C'est cette antienne - déjà entendue des mêmes auteurs depuis 2015 - que reprend la nouvelle note du Conseil d'analyse économique (CAE) rattaché à Matignon.

La note ne dit malheureusement pas clairement que la France est, en part de PIB, le pays qui taxe le plus les donations et successions avec 0,7 % du PIB en taxes quand la moyenne européenne est à 0,2 % (comme aux Etats-Unis).

Ni que la France est aussi le pays où il demeure beaucoup trop cher de transmettre une entreprise. Le coût pour transmettre une grosse PME ou une ETI s'élève en moyenne entre 10 et 17 % de la valeur de l'entreprise alors que la moyenne européenne est de 5 %. Que la Suède, le Luxembourg, l'Australie ou le Canada aient mis à 0 % les droits de succession pour tous pour conserver leurs entreprises et leurs talents… Que l'Allemagne permette de transmettre une entreprise à un taux d'imposition 0, si la nouvelle génération s'engage à conserver l'entreprise, ne semble pas avoir inspiré les auteurs de la note.

Doubler les taxes

Au lieu de ces choix de bon sens adoptés par nos voisins européens, que nous propose la note du CAE, soi-disant car la valeur travail serait mise à mal par les héritages ? Tout simplement de quasi doubler la taxation des donations et successions en augmentant les recettes, selon les hypothèses simulées, entre 9 et 19 milliards d'euros par an !

La note a pêle-mêle dans le collimateur : le pacte Dutreil qui permettent (heureusement) un abattement de 75 % de la valeur de l'entreprise ; les assurances vie (si appréciées des Français) qui permettent de transmettre jusqu'à 152.000 euros par personne sans taxation ; le démembrement de propriété qui permet de transmettre la nue-propriété d'un bien tout en en conservant l'usufruit.

Les mesures esquissées dans la note sont tout proprement scandaleuses avec la mise en place d'une politique de taxation sur le flux successoral total perçu par l'individu tout au long de sa vie ou la réduction, voire l'élimination des principales exemptions ou exonérations : assurance-vie, régime des démembrements de propriété et exemptions Dutreil à 75 %.

Vieille lune

La note repropose, en outre, la vieille lune de faire verser par l'Etat à chaque citoyen à sa majorité un montant forfaitaire… sûrement pour restaurer la valeur travail ? À force de vouloir rendre tout égalitaire, de vouloir faire décider par l'Etat quel capital doit vous revenir, nous courons le risque d'arriver au résultat dramatique de tuer à la fois la valeur travail et nos entreprises.

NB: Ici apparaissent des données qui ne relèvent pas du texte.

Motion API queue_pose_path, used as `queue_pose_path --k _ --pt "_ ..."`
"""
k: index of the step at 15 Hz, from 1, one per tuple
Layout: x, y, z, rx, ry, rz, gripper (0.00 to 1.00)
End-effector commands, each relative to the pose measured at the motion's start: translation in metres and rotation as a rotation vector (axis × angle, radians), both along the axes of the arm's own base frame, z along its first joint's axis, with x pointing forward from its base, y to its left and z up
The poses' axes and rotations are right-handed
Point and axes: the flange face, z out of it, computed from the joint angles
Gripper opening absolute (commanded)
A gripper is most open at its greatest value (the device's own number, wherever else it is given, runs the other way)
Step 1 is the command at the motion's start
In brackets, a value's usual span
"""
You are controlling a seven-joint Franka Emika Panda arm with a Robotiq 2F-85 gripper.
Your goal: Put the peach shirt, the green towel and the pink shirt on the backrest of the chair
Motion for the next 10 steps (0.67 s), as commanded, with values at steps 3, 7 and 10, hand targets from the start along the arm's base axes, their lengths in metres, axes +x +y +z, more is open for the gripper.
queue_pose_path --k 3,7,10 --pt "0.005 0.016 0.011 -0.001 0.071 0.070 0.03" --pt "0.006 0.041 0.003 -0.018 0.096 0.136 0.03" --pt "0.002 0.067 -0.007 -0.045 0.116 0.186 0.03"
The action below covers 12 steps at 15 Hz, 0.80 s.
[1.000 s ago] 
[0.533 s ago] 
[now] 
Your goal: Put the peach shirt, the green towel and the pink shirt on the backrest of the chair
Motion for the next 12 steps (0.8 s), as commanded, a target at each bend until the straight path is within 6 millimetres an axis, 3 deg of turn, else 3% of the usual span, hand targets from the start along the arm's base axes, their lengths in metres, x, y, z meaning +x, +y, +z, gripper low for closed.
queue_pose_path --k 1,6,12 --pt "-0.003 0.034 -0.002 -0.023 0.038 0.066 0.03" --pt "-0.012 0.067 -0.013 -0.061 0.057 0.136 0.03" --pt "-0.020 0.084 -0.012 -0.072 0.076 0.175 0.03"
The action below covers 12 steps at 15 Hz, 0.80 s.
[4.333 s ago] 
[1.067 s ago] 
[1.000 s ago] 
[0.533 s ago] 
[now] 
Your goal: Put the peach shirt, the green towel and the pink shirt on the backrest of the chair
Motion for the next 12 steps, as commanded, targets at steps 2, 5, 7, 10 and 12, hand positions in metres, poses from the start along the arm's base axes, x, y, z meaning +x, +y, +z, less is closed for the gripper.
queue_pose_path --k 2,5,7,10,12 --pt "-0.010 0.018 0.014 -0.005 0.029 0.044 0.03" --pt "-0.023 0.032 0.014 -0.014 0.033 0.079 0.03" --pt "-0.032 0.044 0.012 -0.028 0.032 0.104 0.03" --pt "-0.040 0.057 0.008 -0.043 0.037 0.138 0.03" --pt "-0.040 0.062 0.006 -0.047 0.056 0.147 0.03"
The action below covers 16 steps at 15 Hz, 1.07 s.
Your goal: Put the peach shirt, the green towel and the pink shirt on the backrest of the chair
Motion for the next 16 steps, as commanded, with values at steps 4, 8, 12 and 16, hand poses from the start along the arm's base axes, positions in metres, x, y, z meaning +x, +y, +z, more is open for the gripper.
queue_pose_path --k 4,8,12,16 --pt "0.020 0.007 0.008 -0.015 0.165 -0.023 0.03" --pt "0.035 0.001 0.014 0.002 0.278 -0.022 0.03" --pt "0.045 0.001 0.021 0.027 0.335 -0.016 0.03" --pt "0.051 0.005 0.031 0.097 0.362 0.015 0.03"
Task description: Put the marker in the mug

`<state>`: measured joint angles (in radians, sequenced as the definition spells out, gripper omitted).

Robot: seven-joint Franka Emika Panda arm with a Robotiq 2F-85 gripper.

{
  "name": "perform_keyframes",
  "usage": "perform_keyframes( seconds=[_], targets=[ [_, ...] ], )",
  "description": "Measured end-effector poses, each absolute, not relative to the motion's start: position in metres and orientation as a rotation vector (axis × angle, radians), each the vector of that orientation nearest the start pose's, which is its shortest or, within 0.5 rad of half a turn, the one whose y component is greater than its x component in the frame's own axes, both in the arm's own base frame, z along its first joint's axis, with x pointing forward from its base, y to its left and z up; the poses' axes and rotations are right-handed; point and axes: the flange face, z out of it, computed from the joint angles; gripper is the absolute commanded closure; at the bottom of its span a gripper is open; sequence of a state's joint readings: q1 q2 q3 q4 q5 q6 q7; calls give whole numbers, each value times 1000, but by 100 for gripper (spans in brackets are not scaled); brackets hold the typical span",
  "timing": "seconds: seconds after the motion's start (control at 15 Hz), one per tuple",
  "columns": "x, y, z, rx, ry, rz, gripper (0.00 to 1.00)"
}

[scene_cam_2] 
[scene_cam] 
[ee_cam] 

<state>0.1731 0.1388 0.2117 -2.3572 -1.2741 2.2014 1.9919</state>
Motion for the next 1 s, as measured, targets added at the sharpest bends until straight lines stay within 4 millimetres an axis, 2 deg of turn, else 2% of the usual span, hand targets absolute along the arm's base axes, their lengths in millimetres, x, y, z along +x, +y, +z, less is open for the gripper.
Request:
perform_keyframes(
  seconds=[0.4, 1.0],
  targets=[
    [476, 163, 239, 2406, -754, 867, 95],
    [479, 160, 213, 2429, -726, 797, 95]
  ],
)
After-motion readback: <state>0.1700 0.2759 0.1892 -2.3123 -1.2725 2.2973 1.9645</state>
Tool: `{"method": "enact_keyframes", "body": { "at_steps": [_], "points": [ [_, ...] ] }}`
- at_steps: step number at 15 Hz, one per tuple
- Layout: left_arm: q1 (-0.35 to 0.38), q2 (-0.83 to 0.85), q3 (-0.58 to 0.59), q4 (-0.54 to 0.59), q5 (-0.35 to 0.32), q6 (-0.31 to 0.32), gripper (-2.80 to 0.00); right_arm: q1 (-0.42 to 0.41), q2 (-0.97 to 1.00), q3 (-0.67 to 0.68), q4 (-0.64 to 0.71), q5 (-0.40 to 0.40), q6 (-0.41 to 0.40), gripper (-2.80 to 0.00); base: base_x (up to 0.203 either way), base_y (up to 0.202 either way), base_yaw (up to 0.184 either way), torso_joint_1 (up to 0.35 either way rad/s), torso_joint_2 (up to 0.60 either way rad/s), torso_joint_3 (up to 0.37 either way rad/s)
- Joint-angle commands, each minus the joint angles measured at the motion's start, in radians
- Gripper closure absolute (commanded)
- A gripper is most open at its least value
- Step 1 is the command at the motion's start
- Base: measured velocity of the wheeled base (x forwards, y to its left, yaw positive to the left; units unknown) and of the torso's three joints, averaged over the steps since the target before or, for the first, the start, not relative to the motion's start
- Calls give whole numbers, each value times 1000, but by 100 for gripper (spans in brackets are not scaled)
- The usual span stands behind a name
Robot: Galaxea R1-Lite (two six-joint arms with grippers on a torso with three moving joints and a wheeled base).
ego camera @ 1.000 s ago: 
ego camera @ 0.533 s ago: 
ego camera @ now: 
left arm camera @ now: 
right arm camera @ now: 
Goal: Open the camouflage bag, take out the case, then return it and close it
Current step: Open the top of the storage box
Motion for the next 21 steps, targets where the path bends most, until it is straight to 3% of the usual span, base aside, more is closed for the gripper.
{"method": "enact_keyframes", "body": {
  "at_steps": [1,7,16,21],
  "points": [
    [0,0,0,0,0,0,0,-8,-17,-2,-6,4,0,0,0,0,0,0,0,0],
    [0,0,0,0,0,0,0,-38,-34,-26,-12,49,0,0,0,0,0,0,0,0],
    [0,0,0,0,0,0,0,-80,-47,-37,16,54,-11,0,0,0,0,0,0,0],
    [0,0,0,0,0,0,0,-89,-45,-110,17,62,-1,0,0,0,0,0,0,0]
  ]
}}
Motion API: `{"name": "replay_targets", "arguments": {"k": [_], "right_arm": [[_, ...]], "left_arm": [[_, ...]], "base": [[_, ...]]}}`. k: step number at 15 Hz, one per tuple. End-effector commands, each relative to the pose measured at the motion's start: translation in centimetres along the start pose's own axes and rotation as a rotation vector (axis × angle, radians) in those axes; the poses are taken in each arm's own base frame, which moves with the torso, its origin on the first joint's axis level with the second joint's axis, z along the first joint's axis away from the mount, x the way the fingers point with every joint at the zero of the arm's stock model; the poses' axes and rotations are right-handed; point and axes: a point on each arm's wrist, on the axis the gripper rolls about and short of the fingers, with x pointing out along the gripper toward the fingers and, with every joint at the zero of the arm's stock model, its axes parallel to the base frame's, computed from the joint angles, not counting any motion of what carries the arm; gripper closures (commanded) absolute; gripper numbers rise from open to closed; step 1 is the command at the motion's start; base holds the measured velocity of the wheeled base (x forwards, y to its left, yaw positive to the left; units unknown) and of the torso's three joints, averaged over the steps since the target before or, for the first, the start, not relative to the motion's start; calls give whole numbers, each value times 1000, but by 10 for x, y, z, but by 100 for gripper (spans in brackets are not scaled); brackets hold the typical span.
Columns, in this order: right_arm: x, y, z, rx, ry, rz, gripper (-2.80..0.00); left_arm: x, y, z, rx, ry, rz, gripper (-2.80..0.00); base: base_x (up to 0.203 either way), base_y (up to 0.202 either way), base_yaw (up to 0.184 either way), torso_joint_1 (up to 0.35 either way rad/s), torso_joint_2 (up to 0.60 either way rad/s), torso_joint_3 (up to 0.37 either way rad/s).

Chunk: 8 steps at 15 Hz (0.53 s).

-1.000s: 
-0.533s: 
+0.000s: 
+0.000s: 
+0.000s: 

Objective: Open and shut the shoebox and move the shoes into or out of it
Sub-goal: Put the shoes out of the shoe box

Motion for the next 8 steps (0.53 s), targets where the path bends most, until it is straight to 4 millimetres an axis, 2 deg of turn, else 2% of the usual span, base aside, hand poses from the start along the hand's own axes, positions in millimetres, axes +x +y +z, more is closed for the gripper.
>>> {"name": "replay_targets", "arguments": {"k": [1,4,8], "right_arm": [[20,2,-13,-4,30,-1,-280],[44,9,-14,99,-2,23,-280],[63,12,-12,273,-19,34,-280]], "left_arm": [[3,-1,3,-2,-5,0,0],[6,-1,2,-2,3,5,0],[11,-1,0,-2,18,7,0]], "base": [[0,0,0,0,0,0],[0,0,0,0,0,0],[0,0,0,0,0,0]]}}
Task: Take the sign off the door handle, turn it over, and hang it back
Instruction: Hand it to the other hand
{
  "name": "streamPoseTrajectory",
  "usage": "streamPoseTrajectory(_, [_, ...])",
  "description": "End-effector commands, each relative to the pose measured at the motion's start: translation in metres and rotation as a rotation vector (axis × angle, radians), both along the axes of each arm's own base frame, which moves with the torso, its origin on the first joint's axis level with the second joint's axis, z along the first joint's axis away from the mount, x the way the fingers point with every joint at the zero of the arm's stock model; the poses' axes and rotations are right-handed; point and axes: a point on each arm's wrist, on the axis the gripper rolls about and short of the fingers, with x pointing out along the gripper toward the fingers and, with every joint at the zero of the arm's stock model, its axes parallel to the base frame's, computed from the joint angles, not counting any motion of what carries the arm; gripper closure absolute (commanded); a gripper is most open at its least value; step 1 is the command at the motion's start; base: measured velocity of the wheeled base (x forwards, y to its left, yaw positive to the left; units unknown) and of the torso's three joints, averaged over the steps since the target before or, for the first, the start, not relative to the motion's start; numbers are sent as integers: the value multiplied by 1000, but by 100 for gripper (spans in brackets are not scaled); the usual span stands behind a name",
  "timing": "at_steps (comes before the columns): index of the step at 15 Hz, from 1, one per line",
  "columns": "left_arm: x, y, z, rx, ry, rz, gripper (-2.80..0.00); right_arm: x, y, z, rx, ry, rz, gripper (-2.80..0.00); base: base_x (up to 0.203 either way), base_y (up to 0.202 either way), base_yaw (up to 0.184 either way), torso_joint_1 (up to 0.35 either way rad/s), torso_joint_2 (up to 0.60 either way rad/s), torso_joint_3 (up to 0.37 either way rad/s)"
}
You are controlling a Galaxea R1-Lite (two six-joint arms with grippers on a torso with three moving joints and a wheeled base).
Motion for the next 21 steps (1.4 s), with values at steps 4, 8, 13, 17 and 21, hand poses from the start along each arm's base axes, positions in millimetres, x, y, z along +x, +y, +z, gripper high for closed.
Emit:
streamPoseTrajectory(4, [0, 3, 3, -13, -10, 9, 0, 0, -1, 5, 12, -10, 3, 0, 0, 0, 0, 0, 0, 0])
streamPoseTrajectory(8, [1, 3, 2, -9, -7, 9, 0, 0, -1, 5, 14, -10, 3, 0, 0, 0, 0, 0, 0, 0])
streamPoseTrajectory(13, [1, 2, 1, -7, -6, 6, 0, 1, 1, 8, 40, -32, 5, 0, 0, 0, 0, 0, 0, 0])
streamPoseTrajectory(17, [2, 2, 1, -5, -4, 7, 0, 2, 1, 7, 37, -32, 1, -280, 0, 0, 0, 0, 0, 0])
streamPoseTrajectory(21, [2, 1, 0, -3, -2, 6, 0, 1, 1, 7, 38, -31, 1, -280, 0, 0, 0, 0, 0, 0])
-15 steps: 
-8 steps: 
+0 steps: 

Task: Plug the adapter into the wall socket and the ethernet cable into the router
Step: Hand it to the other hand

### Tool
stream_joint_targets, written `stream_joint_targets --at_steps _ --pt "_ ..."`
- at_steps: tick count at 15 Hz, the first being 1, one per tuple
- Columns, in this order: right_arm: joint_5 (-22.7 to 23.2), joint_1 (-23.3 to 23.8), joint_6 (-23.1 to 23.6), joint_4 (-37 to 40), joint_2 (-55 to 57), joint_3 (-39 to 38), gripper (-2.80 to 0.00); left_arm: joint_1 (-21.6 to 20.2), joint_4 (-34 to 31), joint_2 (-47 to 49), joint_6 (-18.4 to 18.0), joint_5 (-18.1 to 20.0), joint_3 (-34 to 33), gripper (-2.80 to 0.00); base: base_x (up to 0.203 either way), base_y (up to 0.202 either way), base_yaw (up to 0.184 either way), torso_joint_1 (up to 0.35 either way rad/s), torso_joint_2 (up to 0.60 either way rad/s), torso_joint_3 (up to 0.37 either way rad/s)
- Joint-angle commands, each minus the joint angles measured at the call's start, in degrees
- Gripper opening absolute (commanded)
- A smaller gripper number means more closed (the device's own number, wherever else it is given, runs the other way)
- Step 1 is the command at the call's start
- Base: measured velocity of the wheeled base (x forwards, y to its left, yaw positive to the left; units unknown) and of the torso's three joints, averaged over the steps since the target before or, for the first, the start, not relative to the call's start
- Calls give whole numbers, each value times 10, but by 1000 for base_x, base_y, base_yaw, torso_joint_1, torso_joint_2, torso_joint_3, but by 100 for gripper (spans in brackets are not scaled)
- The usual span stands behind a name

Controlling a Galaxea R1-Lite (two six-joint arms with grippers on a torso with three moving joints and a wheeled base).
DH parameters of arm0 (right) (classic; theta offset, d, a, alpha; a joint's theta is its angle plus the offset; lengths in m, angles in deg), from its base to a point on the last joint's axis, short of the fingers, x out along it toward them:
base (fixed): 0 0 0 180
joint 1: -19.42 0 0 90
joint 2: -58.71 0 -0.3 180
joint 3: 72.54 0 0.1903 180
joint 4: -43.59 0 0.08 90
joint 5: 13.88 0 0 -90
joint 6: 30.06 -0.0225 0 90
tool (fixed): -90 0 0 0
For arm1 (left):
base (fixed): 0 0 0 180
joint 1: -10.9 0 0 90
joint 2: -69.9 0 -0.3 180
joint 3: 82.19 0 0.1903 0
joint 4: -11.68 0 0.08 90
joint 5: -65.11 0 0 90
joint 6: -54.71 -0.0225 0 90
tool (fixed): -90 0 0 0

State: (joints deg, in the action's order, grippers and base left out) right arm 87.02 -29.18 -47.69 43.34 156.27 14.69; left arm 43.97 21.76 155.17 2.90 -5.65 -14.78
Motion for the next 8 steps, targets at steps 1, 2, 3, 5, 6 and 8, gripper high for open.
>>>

Vouloir multiplier par deux les taxes sur les donations et successions est une hérésie totale. Surtout alors que tant d'épargne a été stockée pendant la crise. C'est plus que jamais le moment d'inciter à transmettre le capital entre générations. À l'aune de ce qui se pratique à l'étranger, il faudrait, a contrario, diviser par deux la pression fiscale sur les donations et successions. Mettre d'urgence à 0 le taux de taxation sur la transmission d'entreprises. Voire faire comme les Suédois : les supprimer. La France irait beaucoup mieux. Et nous avec.